OPED: Medical aid in dying must be end-of-life option


Absurd, arrogant, cruel, infuriating, outrageous, overzealous, perverse, ridiculous, ruthless, troubling, unthinkable, unjust, unsupportable, waste of resources — and brutal prosecutorial nonsense.

These words and phrases were used by editorial and opinion writers, many from Pennsylvania, to describe the nightmare of my prosecution by Attorney General Kathleen Kane’s office in 2013. I was charged with aiding an attempted suicide, a second-degree felony, for handing my dying 93-year-old father, who was in great pain, his legally prescribed morphine. When he took more than the prescribed dose, the home hospice provider and the police invalidated his legal advance directive, and he suffered greatly for four more days, enduring unwanted medical treatment that prolonged his agonizing dying process before succumbing to pneumonia. He died with the torment of knowing I had been arrested, and some of the last words he spoke were when he cried out in anguish, “Don’t hurt Barbara! Don’t let them hurt Barbara!”

Barbara Mancini

After a yearlong ordeal, Schuylkill County Judge Jacqueline Russell dismissed the case, ruling there was no evidence that my father intended to end his life when he took his morphine, nor was there any evidence that I intended to help him die.

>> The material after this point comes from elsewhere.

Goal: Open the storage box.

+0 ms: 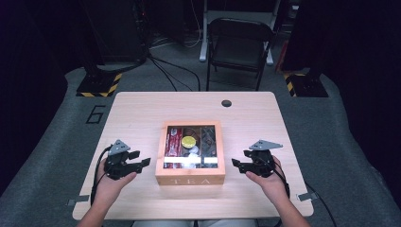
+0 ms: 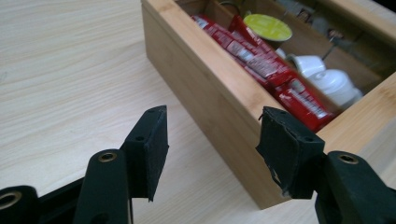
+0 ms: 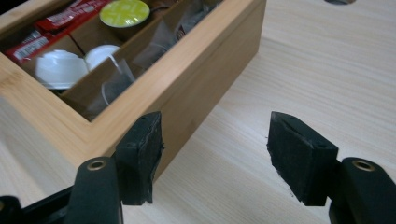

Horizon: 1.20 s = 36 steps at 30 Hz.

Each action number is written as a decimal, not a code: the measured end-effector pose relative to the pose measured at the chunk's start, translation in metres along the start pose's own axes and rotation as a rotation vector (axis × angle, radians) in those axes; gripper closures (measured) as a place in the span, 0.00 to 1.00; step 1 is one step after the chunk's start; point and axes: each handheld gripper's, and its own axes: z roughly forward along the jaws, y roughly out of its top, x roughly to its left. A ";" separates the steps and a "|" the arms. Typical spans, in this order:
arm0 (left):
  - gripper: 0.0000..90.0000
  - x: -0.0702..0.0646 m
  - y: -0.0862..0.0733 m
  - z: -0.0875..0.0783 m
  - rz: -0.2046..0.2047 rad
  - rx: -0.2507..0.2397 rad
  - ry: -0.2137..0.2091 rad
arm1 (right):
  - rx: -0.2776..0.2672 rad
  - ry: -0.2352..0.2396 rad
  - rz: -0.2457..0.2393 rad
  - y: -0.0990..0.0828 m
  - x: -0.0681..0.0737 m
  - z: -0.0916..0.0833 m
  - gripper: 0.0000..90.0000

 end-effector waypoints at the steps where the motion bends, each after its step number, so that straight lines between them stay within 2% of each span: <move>1: 0.47 -0.002 0.001 0.000 0.003 -0.002 -0.002 | -0.014 0.004 -0.012 0.002 0.004 -0.004 0.40; 2: 0.47 -0.005 0.002 0.000 0.003 -0.009 0.001 | -0.014 0.004 -0.012 0.002 0.004 -0.004 0.40; 3: 0.48 -0.009 0.002 0.001 0.015 0.006 -0.014 | -0.027 0.012 -0.018 0.004 0.008 -0.008 0.41; 7: 0.49 -0.017 0.000 0.003 0.042 0.025 -0.022 | -0.035 0.018 -0.044 0.006 0.015 -0.012 0.42; 13: 0.50 -0.022 -0.002 0.000 0.065 0.034 -0.031 | -0.054 0.036 -0.068 0.006 0.025 -0.018 0.44; 20: 0.50 -0.027 -0.004 -0.006 0.070 0.021 -0.049 | -0.055 0.054 -0.082 0.003 0.034 -0.020 0.44; 25: 0.50 -0.032 -0.008 -0.010 0.074 0.007 -0.064 | -0.060 0.069 -0.091 0.002 0.041 -0.020 0.40; 30: 0.49 -0.036 -0.011 -0.012 0.074 0.000 -0.081 | -0.067 0.093 -0.118 0.000 0.046 -0.019 0.41; 33: 0.44 -0.039 -0.013 -0.011 0.072 -0.007 -0.079 | -0.068 0.098 -0.132 -0.002 0.048 -0.019 0.42; 36: 0.42 -0.040 -0.014 -0.012 0.073 -0.003 -0.083 | -0.066 0.091 -0.126 -0.004 0.050 -0.019 0.40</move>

Fallout from my prosecution was enormous. I lost almost a year of income and incurred over $100,000 in legal fees. Even worse was the emotional turmoil it inflicted on me and my family. But the most devastating consequence was the terrible end of my father’s life. His suffering was compounded by his undertreated pain, the anguish over my arrest and by receiving unwanted medical treatment in defiance of his written advance directive.

My ordeal, and the tragic end of my father’s life, have led me to become a supporter of the option of medical aid in dying for mentally sound, terminally ill adults with a prognosis of six months or less to live. Two bills have been introduced in Pennsylvania, by Sen. Daylin Leach (SB 559) and Rep. Mark Rozzi (HB 1162), that are modeled after the nation’s first law to authorize medical aid in dying: the Oregon Death with Dignity Act.

When Oregon enacted medical aid in dying over 18 years ago, some argued that it would undermine the provision of good end-of-life care. But the opposite occurred. The Journal of Palliative Medicine recently concluded the “Oregon Death with Dignity Act has resulted in or at least reflects more open conversation and careful evaluation of end-of-life options, more appropriate palliative care training of physicians, and more efforts to reduce barriers to access to hospice care and has thus increased hospice referrals and reduced potentially concerning patterns of hospice use in the state.”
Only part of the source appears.